Somewhere below are a line with "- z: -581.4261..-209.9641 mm" and a later line with "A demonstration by". Output exactly those lines and all lines between them.
*** Block opens ***
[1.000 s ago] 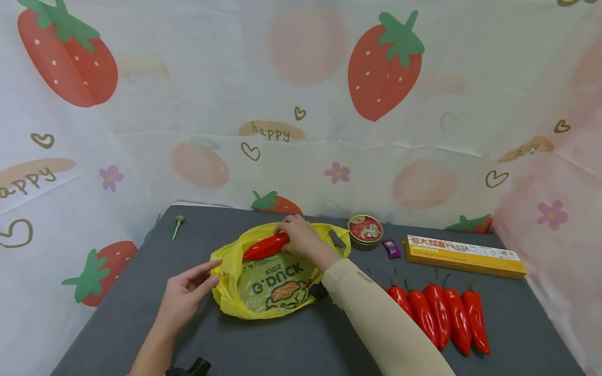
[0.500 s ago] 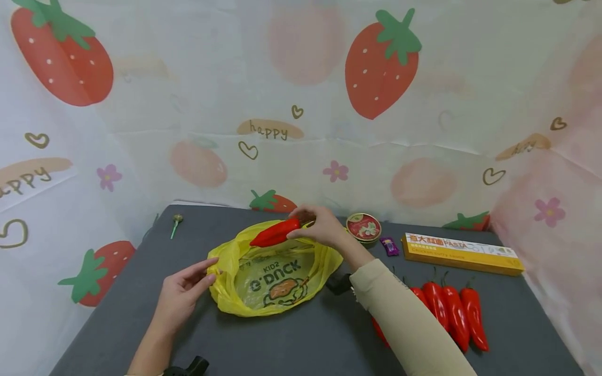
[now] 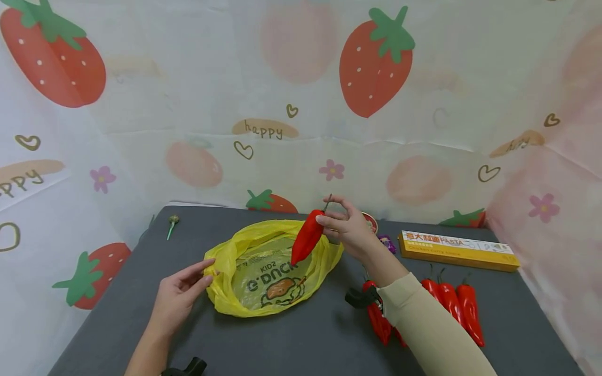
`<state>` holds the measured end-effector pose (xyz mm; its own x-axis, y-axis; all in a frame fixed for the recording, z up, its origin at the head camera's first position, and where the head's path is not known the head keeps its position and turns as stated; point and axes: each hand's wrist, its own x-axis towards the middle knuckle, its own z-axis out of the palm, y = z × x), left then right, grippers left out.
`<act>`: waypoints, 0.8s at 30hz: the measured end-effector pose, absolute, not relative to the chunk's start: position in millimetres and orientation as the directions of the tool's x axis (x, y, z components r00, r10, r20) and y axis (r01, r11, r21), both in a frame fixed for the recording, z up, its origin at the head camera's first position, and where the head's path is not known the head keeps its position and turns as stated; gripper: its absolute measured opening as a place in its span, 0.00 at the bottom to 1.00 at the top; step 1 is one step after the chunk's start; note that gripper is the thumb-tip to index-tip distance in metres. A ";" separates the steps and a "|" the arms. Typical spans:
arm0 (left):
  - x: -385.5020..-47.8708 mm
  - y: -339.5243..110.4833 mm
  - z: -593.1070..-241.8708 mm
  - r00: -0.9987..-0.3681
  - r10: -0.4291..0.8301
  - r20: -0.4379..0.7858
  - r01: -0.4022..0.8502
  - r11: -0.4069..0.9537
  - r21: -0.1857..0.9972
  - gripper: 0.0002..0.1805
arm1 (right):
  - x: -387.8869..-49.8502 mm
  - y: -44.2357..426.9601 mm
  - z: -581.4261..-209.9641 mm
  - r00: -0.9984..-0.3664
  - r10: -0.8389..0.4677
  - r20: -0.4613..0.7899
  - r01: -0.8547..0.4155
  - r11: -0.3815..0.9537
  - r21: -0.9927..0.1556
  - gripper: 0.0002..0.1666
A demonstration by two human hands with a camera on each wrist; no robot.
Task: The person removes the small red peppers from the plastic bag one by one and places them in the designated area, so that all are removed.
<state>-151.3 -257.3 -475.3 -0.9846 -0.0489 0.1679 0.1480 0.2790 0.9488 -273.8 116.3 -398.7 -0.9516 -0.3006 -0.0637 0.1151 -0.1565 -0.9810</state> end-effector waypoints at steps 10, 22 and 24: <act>-152.0 -256.9 -474.8 -0.985 -0.059 0.160 0.136 0.291 0.947 0.21 | -246.8 153.6 -406.1 -0.969 -0.246 -0.037 0.059 -0.085 -0.995 0.32; -151.1 -255.4 -474.9 -0.987 -0.066 0.146 0.121 0.288 0.950 0.22 | -207.5 194.3 -447.4 -0.911 -0.409 -0.050 -0.100 0.336 -0.937 0.23; -150.9 -255.2 -474.8 -0.987 -0.068 0.145 0.120 0.283 0.952 0.22 | -202.8 194.3 -451.8 -0.917 -0.395 -0.047 -0.112 0.370 -0.922 0.22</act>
<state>-150.9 -255.2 -474.8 -0.9871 -0.0680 0.1448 0.1201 0.2826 0.9517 -202.8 194.3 -451.8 -0.9173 -0.3955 -0.0474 -0.1120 0.3703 -0.9221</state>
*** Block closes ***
Written answer:
  - z: -581.4261..-209.9641 mm
  - r00: -0.9984..-0.3664
  - r10: -0.8389..0.4677
  - r20: -0.4613..0.7899
  - r01: -0.8547..0.4155
  - r11: -0.3815..0.9537
  - r21: -0.9927..0.1556
  - gripper: 0.0002..0.1666
A demonstration by two human hands with a camera on each wrist; no robot.

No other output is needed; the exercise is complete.